» TASK GOAL
For the data below, tally how many lines contain "effector" and answer only with that tally.

» MATERIAL SHOWN

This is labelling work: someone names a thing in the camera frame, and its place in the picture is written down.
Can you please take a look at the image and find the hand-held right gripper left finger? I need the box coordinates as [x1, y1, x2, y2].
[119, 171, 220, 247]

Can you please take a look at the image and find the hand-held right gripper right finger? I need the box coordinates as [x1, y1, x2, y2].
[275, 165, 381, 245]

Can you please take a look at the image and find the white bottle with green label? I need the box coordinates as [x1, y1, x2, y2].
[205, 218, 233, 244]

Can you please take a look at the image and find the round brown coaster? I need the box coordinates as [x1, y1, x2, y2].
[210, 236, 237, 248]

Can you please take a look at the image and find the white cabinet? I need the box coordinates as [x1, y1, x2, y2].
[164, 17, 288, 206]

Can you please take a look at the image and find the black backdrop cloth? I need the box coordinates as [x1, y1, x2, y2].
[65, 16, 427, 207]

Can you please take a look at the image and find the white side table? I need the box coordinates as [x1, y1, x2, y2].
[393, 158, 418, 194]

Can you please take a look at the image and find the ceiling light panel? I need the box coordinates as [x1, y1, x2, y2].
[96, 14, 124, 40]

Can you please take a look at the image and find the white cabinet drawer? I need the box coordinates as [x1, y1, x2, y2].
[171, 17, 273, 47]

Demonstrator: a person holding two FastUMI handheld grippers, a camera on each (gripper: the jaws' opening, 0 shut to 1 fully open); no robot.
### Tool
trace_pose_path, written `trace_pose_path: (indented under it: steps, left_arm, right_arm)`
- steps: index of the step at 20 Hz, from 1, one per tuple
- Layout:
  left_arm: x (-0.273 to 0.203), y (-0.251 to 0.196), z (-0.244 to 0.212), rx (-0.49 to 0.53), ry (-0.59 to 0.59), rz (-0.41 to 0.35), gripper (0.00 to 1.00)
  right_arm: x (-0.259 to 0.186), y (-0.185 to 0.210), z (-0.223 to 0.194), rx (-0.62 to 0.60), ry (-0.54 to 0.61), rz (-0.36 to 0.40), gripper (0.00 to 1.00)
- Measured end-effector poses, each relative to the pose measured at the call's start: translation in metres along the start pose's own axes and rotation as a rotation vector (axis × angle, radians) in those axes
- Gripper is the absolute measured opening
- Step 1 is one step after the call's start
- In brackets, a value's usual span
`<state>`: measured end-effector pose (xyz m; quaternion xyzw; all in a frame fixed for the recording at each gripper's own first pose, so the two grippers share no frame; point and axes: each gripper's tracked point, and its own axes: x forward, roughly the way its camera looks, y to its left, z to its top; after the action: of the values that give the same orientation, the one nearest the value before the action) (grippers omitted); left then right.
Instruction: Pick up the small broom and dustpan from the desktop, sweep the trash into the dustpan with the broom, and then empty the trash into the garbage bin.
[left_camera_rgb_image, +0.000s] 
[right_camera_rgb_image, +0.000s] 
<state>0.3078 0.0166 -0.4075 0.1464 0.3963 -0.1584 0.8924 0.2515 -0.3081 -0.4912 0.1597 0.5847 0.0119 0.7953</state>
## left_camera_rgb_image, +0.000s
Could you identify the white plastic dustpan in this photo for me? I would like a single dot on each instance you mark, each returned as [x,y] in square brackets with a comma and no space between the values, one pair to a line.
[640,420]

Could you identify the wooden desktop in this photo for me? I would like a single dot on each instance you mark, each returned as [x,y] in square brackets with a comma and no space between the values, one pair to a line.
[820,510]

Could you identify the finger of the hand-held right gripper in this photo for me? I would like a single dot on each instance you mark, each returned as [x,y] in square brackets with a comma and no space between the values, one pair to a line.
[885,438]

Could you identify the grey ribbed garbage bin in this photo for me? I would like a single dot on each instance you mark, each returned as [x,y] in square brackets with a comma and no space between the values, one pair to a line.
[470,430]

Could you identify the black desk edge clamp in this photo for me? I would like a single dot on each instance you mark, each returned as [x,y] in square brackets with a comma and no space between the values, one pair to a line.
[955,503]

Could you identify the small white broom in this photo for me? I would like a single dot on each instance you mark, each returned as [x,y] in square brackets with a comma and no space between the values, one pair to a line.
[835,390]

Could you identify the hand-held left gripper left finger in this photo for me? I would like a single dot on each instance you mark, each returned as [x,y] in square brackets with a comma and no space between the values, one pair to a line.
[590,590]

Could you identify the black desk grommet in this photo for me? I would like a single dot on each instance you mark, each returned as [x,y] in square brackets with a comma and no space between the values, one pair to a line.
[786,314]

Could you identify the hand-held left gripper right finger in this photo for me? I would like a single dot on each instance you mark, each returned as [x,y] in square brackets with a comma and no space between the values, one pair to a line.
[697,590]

* * *

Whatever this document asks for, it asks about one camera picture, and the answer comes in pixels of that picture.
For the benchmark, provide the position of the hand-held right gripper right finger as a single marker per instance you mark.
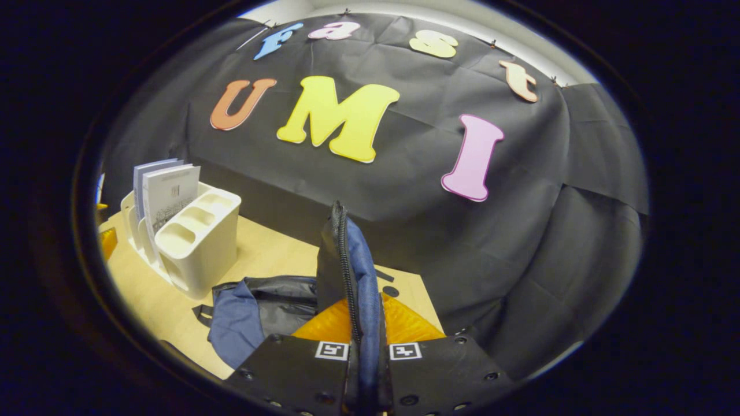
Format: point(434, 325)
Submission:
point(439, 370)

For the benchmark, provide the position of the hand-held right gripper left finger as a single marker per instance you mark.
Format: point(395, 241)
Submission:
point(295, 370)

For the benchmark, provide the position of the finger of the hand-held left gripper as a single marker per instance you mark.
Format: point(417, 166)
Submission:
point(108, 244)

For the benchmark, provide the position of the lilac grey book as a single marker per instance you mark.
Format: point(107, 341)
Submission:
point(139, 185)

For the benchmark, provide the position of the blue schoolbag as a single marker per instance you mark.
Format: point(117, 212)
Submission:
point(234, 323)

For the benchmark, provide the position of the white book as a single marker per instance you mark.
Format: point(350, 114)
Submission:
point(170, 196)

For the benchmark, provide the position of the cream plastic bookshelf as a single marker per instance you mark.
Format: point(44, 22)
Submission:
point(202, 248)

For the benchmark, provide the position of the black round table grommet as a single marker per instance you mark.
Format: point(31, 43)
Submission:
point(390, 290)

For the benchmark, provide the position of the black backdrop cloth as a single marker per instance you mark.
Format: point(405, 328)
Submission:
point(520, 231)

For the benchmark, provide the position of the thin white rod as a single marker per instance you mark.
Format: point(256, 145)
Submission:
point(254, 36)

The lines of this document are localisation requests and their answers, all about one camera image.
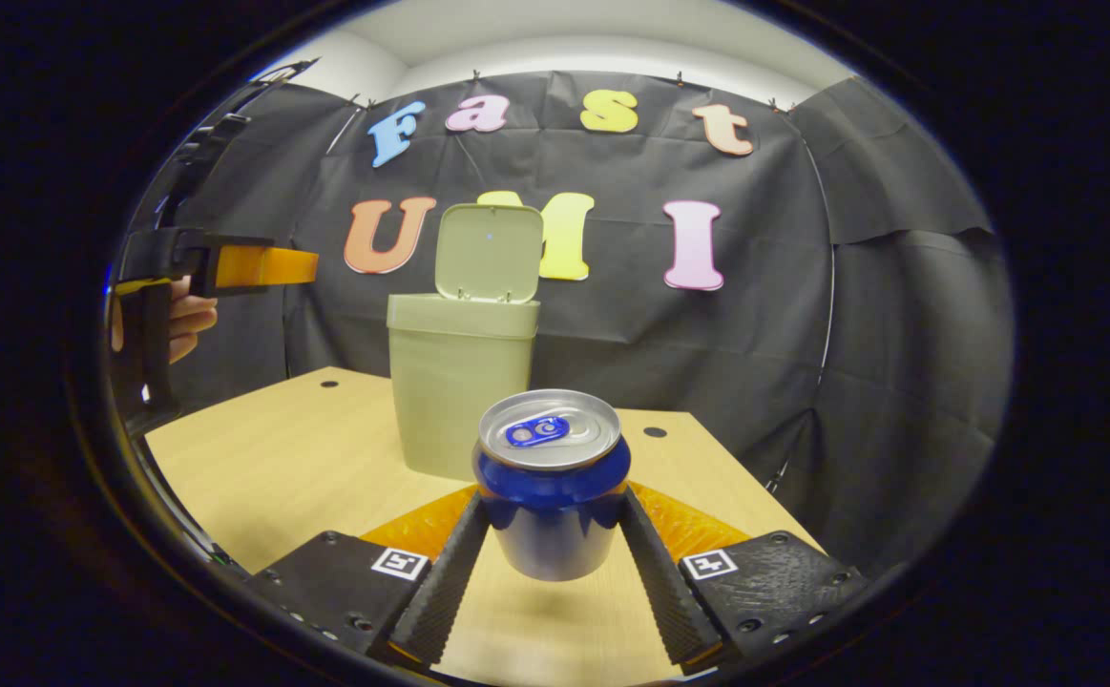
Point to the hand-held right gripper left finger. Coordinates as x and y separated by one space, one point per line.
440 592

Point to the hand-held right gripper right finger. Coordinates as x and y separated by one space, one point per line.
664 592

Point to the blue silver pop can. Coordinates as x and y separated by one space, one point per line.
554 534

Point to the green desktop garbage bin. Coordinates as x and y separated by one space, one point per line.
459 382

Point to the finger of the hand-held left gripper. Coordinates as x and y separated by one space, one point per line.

---

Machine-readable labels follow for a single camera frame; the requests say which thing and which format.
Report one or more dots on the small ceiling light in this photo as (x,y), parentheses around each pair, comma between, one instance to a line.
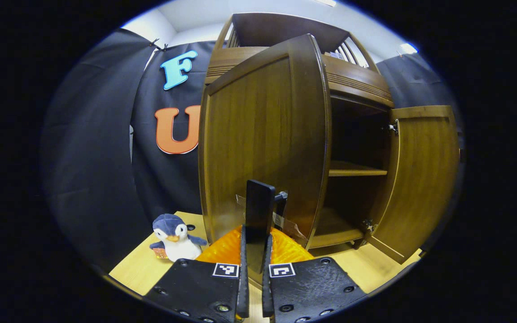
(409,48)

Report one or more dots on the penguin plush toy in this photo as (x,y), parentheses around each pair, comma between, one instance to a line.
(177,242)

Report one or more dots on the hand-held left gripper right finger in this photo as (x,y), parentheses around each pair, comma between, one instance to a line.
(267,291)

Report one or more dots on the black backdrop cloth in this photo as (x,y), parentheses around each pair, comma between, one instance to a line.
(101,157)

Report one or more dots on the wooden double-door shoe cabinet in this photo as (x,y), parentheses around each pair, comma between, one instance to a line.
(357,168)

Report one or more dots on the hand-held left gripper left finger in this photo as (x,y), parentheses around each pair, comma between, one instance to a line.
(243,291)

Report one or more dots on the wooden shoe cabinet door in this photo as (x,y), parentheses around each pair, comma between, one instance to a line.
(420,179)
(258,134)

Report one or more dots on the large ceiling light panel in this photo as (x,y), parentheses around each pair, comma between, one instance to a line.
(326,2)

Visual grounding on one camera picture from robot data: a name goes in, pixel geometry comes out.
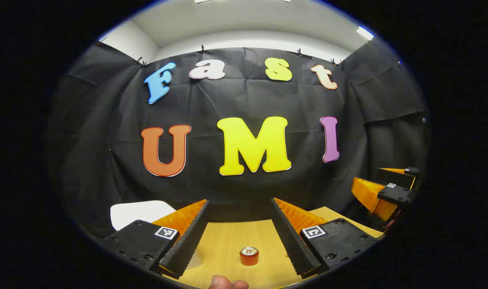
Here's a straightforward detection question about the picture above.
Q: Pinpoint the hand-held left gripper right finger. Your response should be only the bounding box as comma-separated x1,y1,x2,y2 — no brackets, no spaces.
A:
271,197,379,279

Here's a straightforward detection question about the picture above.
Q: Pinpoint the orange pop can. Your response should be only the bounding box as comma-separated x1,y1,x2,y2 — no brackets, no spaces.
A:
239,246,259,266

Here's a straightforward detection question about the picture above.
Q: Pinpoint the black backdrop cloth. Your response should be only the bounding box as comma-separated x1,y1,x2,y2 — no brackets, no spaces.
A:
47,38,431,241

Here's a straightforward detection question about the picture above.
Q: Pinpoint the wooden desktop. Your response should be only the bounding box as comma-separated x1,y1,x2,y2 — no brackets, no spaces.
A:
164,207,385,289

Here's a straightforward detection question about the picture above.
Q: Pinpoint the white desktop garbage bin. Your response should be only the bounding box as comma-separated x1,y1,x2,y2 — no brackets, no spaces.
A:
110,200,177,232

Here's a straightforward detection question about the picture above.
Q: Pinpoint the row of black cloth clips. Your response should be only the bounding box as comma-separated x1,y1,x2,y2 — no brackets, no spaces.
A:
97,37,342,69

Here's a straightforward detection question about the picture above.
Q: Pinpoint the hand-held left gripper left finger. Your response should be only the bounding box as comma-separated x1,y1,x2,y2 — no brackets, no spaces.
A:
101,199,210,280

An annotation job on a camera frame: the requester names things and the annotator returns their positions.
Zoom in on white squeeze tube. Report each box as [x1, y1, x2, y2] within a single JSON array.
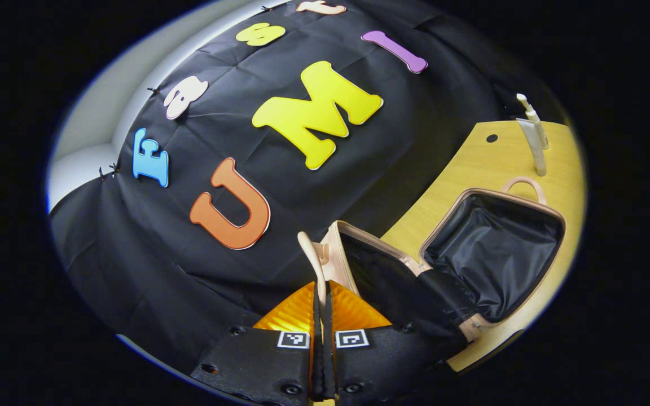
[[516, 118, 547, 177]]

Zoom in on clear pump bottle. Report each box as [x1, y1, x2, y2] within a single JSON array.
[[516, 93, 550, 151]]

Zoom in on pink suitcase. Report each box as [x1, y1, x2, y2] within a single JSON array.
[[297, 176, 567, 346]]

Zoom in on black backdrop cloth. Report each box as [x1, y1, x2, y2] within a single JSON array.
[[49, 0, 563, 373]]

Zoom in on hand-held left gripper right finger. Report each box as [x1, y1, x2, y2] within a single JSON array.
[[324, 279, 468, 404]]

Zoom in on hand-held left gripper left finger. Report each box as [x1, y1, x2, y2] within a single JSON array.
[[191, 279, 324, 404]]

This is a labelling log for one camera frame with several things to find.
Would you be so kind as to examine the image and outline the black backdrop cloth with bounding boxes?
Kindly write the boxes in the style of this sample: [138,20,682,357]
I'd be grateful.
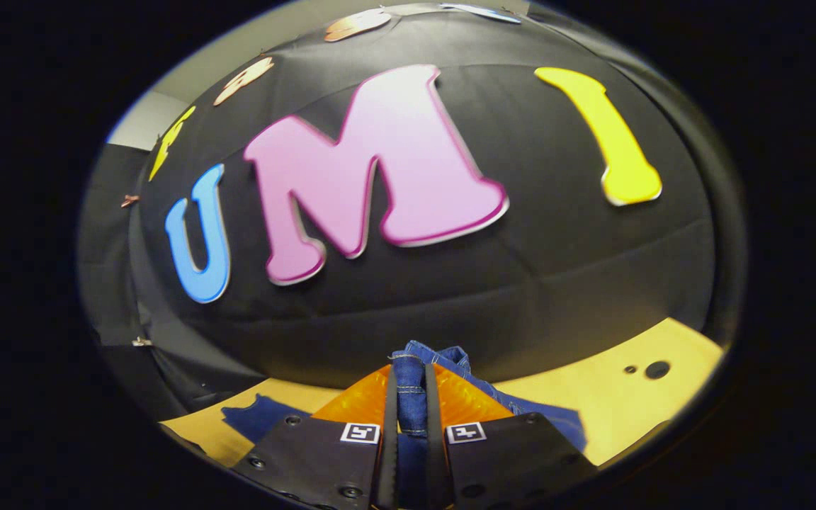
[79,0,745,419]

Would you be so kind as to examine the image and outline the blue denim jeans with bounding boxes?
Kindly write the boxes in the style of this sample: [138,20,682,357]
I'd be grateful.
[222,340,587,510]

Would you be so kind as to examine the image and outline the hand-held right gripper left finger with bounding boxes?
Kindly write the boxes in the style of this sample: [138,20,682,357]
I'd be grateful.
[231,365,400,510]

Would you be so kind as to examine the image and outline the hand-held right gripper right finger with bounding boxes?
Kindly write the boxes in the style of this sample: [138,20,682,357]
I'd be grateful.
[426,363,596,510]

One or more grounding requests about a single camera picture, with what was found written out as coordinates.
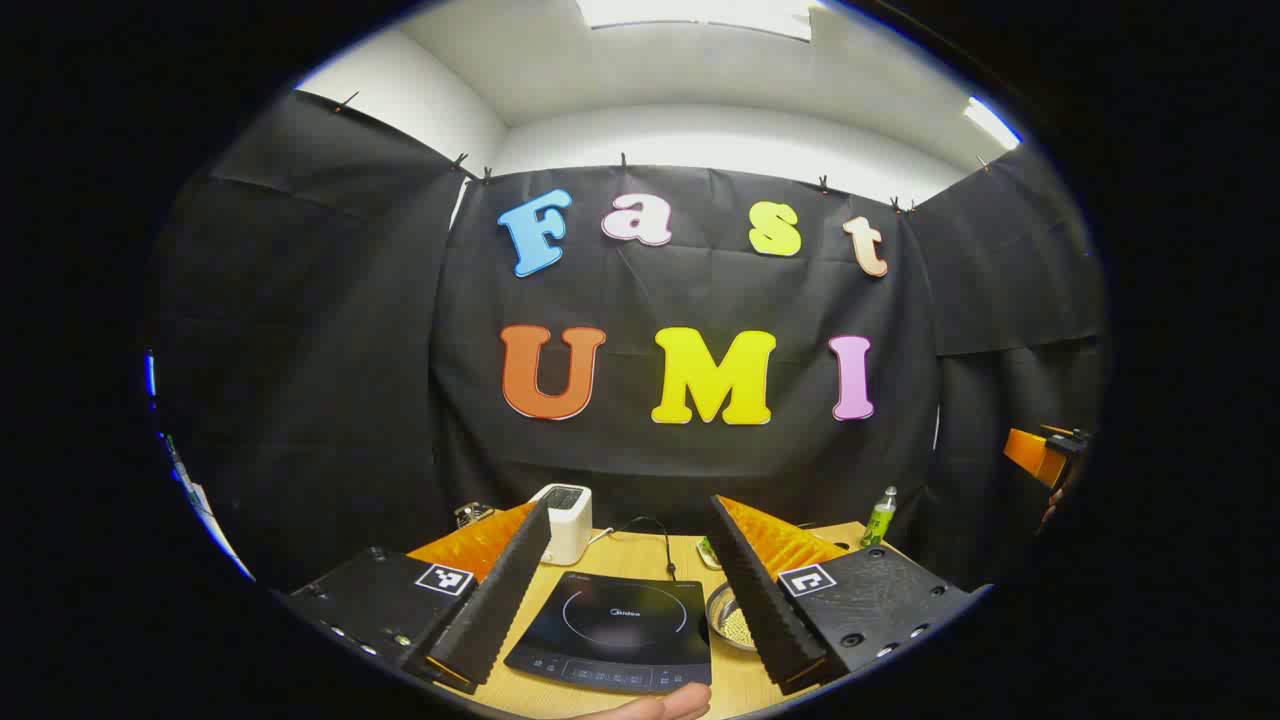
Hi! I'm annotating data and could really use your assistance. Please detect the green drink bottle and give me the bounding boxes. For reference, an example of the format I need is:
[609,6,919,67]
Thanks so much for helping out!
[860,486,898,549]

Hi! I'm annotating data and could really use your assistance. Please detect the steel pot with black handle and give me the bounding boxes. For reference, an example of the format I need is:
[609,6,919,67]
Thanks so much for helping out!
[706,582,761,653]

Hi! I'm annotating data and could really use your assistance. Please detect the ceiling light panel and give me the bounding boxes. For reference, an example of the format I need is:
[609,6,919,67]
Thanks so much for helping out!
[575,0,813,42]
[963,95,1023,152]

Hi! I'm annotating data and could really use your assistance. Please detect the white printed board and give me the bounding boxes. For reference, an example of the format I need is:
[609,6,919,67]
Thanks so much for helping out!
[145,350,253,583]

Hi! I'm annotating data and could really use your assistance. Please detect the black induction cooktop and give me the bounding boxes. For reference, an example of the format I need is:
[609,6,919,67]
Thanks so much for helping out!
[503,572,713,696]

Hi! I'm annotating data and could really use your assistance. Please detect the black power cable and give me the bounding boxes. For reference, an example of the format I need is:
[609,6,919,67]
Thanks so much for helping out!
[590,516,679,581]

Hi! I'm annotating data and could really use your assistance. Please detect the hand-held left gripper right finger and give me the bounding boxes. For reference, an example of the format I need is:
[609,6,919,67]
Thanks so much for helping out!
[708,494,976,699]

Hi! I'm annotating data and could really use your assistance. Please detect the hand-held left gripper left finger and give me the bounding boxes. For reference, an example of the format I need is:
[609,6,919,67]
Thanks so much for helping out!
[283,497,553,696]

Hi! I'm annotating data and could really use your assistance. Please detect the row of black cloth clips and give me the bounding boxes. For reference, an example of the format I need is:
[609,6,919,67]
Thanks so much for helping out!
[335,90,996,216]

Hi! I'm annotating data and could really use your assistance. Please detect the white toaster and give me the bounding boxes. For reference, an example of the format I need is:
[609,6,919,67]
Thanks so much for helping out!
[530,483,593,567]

» RESPONSE BOX
2